Since its inception, on July 11th 2003, the agreement has been an exceptional advancement for abortion advocates. It created a more protective framework for women and girls who were living under very restrictive sexual and reproductive health policies, becoming the most concrete legal tool to advance the question of abortion and integrate it within national laws.

However, a decade and a half later, many nations have yet to make it a reality. This begs the question: is the Maputo Protocol still the most progressive tool for women’s and girls’ reproductive rights in Africa? Abortion experts are concerned that by focusing on exceptions and specific circumstances, it could be preventing women in Africa from accessing safe abortion services instead of promoting their full autonomy.

In retrospect, a few questions are being raised. Did we settle for too little or was it the only morally acceptable conditions for governments to sign the treaty at that time? Should advocacy groups compromise for minimum bills that governments would accept, even though it might not meet the full range of needs on the grounds? Or should they keep pushing indefinitely for an ideal text that might never pass?

Abortion & Reproductive Justice: The Unfinished Revolution III

A group of 25 representatives from ten different African countries had the opportunity to share experiences and to address challenges on access to safe abortion during the Abortion & Reproductive Justice 3rd Conference. Under the coordination of the International Campaign for Women’s Right to Safe Abortion, organisations joined a three-day discussion which included the relevance of the Maputo Protocol in today’s context.

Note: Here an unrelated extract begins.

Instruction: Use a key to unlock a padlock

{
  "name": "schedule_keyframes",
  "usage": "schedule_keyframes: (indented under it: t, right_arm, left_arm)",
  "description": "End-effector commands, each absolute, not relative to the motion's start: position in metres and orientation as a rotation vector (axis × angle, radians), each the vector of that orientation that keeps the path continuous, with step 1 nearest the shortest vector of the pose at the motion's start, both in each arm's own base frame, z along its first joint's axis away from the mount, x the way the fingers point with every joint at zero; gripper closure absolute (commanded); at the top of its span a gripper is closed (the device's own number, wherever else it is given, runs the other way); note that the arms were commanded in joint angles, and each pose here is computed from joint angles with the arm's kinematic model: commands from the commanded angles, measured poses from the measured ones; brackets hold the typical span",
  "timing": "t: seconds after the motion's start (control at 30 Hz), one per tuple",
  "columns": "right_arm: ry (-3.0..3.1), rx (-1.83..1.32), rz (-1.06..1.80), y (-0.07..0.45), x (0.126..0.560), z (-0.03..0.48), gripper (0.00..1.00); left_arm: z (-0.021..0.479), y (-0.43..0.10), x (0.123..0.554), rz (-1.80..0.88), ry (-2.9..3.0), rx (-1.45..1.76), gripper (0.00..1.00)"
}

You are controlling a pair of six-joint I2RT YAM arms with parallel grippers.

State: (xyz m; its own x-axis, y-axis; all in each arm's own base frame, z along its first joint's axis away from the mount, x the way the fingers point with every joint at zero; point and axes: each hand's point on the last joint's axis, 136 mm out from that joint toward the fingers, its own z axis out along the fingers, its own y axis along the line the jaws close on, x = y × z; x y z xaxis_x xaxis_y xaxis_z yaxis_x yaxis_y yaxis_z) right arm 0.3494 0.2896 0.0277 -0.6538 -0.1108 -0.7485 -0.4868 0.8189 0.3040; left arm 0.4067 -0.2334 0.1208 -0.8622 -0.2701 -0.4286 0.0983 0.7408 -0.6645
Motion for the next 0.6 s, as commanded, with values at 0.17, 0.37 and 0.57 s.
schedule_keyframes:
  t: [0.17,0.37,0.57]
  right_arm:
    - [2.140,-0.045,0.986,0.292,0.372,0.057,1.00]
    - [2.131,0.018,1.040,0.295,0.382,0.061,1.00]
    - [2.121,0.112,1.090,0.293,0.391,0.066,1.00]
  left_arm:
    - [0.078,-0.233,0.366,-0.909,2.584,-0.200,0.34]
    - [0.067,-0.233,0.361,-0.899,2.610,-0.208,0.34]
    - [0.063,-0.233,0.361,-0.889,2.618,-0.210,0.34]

What exactly does the Maputo Protocol say?

Maputo Protocol’s Article 14 is divided in Article 14.1 and Article 14.2, with Paragraphs A, B and C. Article 14.1 presents the meaning of sexual and reproductive rights of women and girls. And Article 14.2 focus on concrete actions that States must undertake to respect such rights.

maputo-protocol-achpr
Source: http://www.achpr.org/

Paragraph A from Article 14.2 calls on governments to “provide adequate, affordable and accessible health services, including information, education and communication programmes to women especially those in rural areas”.

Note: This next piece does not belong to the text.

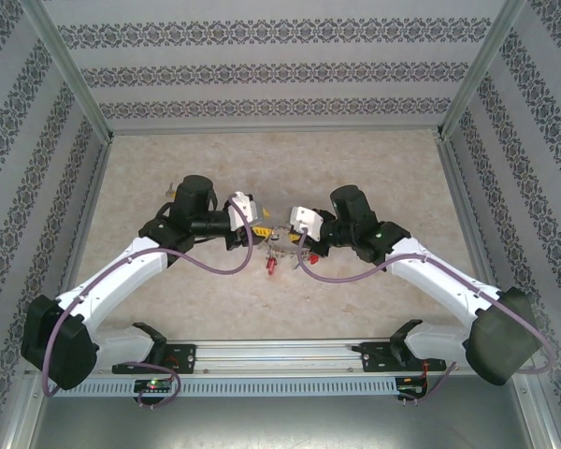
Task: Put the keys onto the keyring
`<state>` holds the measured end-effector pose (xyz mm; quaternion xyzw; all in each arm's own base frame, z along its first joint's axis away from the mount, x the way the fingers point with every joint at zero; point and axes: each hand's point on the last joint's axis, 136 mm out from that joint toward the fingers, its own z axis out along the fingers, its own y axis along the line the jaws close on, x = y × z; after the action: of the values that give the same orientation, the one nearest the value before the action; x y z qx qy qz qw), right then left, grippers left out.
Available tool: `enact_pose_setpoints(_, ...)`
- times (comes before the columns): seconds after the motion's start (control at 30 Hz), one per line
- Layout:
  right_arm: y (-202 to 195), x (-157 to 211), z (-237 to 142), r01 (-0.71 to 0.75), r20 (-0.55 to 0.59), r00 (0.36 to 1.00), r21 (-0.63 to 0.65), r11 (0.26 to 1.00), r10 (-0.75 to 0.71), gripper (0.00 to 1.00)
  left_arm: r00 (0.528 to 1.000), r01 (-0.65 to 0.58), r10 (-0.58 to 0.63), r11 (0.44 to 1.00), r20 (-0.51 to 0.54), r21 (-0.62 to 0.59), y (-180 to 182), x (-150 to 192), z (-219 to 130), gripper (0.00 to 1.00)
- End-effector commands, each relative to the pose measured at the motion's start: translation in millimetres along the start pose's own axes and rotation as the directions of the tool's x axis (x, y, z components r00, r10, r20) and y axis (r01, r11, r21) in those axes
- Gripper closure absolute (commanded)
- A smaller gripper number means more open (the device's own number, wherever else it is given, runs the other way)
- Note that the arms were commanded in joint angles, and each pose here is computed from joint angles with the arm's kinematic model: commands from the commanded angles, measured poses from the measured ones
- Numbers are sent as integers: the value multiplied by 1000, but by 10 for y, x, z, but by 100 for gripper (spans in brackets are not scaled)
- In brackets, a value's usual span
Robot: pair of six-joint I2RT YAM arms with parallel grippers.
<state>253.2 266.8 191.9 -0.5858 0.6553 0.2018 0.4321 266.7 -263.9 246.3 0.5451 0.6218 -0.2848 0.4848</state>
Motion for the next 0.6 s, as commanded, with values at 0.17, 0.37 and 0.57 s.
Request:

This leaves enough room for interpretation for women to access all types of services, including safe abortion. Broader terminology often makes it easier for pro-choice lawyers to defend women’s rights. It also avoids the constant need to amend texts, which is too often used by opponents as an opportunity to pull back on existing rights.

Unfortunately, the text did not stop there. Paragraph C “protect[s] the reproductive rights of women by authorizing medical abortion”, but only “in cases of sexual assault, rape, incest, and where the continued pregnancy endangers the mental and physical health of the mother or the life of the mother or the foetus”.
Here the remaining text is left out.